A 34-year-old woman is sitting in the dark room and using her smartphone.
Como miembros vivos de la Iglesia peregrina, continuamos viviendo el año jubilar de la esperanza. No obstante, hay realidades que si no asumimos desde Dios, podrían debilitar nuestra esperanza, por ejemplo, las pruebas y sufrimientos.
Precisamente cuando llegan las crisis, los vendavales, las dudas, las dificultades y las persecuciones o incomprensiones por causa de la fe y la fidelidad a Dios, es cuando más tocamos fondo y nos damos cuenta de que nuestras solas fuerzas no bastan para sostenernos en la vida y en la fe, y que necesitamos de Dios.
Hay innumerables situaciones, acontecimientos y experiencias difíciles o dolorosas que ocurren en nuestra vida, algunas como fruto de las circunstancias, otras como consecuencia de nuestros actos libres (acertados o equivocados, buenos o malos) y otras más como manifestación especial de la pedagogía amorosa de Dios. Estas dificultades siempre nos resultan dolorosas y confusas porque derriban nuestras seguridades y nos hacen sentirnos completamente débiles.
Las pruebas o acrisolamientos adoptan diversos rostros: dificultades, sufrimientos propios o de algún ser querido, carencias, humillaciones, constatación cruda del propio pecado, experiencia profunda de las propias fragilidades, fracasos, obstáculos, abandonos, pérdidas, rechazos, enfermedades, arideces espirituales, falta de ánimo, confusión, oscuridad en la fe, pérdida de esperanza, sensación de incomprensión o rechazo; padecimiento de calumnias o maledicencias, etc.
Pero, justamente en los momentos de prueba y de tribulación, cuando nuestra esperanza parece eclipsarse, es más necesario apoyarnos en Dios, dejarnos animar por Él, escuchar su voz que nos consuela diciéndonos:
“No temas, porque yo estoy contigo, no te inquietes, porque yo soy tu Dios; yo te fortalezco y te ayudo, yo te sostengo con mi mano victoriosa” (Is 41,10).
“Sión decía: «El Señor me abandonó, mi Señor se ha olvidado de mí». ¿Se olvida una madre de su criatura, no se compadece del hijo de sus entrañas? ¡Pero aunque ella se olvide, yo no te olvidaré!
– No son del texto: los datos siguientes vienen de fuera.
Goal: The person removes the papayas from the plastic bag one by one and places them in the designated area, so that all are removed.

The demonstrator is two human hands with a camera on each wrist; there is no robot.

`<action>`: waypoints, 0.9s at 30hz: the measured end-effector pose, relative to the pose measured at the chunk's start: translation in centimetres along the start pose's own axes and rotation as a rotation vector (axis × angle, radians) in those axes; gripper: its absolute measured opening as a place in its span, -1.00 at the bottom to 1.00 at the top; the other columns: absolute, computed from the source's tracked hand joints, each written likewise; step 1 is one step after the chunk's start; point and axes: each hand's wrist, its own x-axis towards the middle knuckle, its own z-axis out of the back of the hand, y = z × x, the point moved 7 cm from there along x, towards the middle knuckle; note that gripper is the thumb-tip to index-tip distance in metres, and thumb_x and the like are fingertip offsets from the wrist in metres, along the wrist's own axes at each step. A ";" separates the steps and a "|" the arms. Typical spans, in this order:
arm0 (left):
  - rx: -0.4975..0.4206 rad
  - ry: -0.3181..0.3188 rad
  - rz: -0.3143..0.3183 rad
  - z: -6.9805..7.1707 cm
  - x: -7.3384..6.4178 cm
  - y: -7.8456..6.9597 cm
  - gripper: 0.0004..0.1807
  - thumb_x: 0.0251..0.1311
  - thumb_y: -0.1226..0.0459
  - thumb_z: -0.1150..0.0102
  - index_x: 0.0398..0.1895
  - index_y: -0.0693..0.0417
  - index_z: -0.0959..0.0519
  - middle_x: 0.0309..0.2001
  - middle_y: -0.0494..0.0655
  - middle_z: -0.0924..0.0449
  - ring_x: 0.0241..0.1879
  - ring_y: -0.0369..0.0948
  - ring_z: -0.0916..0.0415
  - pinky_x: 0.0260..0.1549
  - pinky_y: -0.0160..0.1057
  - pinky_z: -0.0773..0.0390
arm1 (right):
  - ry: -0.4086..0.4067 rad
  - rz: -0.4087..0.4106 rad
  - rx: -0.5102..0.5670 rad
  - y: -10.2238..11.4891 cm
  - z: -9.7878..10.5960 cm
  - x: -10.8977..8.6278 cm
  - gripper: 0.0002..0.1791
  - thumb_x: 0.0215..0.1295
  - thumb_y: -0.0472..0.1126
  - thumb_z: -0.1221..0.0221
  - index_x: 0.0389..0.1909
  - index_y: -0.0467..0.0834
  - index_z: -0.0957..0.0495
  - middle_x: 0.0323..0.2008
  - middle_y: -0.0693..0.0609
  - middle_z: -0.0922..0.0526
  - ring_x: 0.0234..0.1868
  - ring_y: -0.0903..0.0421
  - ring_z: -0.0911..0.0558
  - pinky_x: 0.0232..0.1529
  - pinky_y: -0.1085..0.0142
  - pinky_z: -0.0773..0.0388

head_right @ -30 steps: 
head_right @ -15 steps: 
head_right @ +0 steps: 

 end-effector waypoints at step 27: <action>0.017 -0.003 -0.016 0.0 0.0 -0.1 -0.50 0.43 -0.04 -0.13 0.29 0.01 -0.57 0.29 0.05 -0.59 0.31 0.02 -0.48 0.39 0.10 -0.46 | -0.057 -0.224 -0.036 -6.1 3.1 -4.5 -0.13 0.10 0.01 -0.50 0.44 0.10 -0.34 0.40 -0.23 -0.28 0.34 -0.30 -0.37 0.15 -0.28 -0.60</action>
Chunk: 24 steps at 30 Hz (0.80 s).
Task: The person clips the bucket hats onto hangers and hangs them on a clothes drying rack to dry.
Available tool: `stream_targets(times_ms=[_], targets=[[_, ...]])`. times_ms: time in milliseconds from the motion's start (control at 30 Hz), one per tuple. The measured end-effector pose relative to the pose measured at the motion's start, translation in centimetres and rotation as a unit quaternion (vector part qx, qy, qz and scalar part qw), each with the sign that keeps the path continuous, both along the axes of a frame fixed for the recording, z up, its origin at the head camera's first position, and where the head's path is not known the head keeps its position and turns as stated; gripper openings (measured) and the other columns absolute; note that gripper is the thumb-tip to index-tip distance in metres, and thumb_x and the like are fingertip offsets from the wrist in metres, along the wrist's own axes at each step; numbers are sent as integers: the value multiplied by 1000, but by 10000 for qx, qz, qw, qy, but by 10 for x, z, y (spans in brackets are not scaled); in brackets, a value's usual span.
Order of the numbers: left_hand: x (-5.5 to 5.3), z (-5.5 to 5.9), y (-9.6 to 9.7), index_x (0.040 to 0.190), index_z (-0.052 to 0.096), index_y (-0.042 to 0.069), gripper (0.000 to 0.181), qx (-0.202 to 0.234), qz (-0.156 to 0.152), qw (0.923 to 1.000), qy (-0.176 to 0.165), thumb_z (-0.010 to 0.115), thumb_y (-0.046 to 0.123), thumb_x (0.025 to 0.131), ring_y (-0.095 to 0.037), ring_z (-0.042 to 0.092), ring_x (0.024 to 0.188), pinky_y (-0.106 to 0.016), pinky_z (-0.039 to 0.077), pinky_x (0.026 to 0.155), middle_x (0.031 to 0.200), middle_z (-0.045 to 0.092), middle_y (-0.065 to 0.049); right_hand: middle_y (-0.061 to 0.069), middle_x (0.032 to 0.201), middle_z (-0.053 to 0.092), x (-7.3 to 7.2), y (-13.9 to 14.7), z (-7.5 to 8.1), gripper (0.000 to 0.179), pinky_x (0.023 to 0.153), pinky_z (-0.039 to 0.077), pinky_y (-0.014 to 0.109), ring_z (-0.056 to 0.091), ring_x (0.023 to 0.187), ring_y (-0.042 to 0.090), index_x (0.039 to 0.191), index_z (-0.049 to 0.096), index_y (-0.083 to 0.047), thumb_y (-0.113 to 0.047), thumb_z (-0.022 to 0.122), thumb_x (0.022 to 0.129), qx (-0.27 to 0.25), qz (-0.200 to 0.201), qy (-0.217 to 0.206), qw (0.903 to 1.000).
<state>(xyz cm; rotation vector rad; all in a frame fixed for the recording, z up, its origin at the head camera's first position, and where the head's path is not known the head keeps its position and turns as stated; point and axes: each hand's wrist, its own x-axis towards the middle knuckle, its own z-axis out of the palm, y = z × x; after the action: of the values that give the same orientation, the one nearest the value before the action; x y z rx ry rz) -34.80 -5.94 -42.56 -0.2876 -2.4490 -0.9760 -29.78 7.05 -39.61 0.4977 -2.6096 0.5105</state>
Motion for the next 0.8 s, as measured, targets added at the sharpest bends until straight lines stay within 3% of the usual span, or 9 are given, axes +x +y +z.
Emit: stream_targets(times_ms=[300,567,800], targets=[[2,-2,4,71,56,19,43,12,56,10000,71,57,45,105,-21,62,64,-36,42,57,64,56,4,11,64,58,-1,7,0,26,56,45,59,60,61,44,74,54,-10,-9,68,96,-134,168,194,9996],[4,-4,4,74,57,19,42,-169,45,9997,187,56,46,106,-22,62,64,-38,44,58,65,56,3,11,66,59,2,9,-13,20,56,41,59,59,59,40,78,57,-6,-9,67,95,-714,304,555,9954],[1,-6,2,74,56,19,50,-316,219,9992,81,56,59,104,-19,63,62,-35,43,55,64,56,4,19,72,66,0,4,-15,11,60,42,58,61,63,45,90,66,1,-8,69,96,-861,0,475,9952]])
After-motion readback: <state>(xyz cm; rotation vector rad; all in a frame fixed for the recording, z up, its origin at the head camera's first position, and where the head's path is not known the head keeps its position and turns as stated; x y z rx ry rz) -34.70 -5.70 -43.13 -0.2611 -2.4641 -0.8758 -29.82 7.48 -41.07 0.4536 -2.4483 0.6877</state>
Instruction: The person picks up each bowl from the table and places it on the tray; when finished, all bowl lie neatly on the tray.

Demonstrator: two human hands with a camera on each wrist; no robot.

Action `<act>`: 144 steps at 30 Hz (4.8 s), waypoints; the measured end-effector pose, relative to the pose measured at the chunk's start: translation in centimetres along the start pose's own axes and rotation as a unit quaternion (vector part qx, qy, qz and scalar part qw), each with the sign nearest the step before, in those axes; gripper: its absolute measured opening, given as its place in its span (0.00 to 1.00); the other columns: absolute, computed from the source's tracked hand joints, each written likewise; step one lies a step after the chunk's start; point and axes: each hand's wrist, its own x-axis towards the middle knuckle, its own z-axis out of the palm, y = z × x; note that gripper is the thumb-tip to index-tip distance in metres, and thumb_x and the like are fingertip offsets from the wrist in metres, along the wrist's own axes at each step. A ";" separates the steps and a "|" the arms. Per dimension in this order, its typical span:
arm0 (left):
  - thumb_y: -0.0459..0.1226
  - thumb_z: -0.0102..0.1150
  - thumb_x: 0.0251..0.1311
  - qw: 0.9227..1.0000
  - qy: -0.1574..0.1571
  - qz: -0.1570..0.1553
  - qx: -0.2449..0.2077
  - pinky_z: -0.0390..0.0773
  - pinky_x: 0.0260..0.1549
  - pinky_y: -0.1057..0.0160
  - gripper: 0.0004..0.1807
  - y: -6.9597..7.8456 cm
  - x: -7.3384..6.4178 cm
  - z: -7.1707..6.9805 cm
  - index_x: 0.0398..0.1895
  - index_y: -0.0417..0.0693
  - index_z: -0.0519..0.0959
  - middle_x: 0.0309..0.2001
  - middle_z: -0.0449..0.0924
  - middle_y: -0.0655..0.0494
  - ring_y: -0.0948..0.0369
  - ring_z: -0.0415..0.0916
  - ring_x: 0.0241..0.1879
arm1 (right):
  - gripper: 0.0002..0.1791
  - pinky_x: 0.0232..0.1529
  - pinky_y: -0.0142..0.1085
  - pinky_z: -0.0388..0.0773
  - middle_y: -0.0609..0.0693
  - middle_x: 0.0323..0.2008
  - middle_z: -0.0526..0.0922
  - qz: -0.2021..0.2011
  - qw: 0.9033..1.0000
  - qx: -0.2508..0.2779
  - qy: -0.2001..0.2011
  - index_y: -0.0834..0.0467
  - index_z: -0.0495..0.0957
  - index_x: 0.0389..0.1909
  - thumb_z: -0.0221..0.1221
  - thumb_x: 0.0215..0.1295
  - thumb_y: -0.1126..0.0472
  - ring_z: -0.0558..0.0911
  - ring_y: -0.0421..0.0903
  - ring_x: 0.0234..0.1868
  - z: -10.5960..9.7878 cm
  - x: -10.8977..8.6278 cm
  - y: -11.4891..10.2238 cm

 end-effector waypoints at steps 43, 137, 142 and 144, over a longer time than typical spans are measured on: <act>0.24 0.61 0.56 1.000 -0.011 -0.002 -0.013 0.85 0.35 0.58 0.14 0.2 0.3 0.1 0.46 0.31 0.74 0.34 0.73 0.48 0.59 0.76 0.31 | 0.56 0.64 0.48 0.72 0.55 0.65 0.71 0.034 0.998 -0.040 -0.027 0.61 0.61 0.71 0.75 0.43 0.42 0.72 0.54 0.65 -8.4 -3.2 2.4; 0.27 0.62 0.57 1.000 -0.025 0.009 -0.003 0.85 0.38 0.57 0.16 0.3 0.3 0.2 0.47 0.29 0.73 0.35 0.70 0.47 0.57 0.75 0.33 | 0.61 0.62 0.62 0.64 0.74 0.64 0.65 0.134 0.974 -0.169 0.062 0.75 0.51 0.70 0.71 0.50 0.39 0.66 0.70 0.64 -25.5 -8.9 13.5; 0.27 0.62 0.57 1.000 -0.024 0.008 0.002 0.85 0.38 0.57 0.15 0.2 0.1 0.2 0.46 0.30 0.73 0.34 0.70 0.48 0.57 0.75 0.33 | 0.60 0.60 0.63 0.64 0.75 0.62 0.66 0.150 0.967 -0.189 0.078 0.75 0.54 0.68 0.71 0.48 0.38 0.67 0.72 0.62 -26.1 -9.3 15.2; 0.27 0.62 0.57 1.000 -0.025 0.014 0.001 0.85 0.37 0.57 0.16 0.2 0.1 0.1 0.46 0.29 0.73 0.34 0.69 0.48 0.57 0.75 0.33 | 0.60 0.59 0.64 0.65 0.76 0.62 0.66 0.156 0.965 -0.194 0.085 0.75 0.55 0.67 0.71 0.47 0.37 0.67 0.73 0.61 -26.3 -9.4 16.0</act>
Yo te llevo grabada en las palmas de mis manos, tus muros están siempre ante mí” (Is 49,14-16).
Así pues, ante todo aquello que pudiera debilitar nuestra esperanza, el Señor nos invita a abrirle el corazón, a confiar más plenamente en él, a abandonarnos a él, sabiendo que de cada prueba asumida con fe Dios sacará frutos para nuestra vida y para nuestro camino de fe, y nos hará crecer en libertad interior: “El secará todas sus lágrimas, y no habrá más muerte, ni pena, ni queja, ni dolor, porque todo lo de antes pasó” (Ap 21,4).
Jesús, pues, camina siempre a nuestro lado para infundirnos confianza y consuelo y nosotros podemos decirle con los obispos latinoamericanos en Aparecida:
Quédate con nosotros Señor, acompáñanos aunque no siempre hayamos sabido reconocerte. Quédate con nosotros porque en torno a nosotros se van haciendo más densas las sombras, y Tú eres la luz; en nuestros corazones se insinúa la desesperanza, y tú los haces arder con la certeza de la pascua. Estamos cansados del camino, pero tú nos confortas en la fracción del pan para anunciar a nuestros hermanos que en verdad Tú has resucitado y que nos has dado la misión de ser testigos de tu resurrección.
Los efectos positivos de la prueba
Cuando vivimos el sufrimiento abriendo el corazón a Dios, esperando en él contra toda esperanza, confiando plenamente en su sabiduría y en su amor, crecemos en humildad y realismo, alcanzamos una imagen más purificada de nosotros mismos, somos fortalecidos interiormente, aprendemos a confiar más en el Señor y no en nosotros mismos, nos vamos deshaciendo de falsas seguridades o de fuentes equivocadas de identidad, comprendemos que es el Señor quien nos hace crecer en el camino de la vida y de la fe.